• **The task**
Reproduce every line in the listing that contains the word "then".

━━━━

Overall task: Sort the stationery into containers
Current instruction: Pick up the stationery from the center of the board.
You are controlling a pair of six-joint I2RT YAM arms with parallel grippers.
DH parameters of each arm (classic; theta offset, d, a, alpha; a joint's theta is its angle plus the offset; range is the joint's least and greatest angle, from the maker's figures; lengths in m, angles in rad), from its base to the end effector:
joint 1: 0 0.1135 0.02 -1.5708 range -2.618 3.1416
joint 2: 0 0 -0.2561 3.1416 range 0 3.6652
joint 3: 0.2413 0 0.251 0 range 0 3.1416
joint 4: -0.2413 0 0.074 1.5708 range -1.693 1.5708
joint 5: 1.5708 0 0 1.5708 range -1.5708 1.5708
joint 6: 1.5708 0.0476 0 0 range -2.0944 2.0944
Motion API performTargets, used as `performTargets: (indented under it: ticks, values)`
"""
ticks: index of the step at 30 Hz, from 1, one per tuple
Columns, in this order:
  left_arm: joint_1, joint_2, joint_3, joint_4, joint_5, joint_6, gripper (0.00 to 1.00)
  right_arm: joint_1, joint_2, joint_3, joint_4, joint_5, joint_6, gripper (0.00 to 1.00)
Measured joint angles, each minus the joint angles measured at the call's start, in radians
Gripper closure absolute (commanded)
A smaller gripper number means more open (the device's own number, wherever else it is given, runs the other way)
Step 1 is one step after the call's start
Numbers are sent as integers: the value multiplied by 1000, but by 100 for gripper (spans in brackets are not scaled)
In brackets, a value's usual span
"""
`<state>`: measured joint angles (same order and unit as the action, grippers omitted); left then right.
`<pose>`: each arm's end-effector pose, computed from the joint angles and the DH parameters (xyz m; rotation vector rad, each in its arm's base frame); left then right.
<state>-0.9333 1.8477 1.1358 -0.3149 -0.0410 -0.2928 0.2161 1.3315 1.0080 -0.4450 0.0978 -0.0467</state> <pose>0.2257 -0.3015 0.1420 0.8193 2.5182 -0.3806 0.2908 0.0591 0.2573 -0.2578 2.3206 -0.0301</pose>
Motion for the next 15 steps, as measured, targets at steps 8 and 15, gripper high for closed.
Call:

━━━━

• **Output below**
`<state>`: measured joint angles (same order and unit as the action, grippers omitted); left then right.
`<pose>`: each arm's end-effector pose, computed from the joint angles and the DH parameters (xyz m; rotation vector rad, each in its arm's base frame); left then right.

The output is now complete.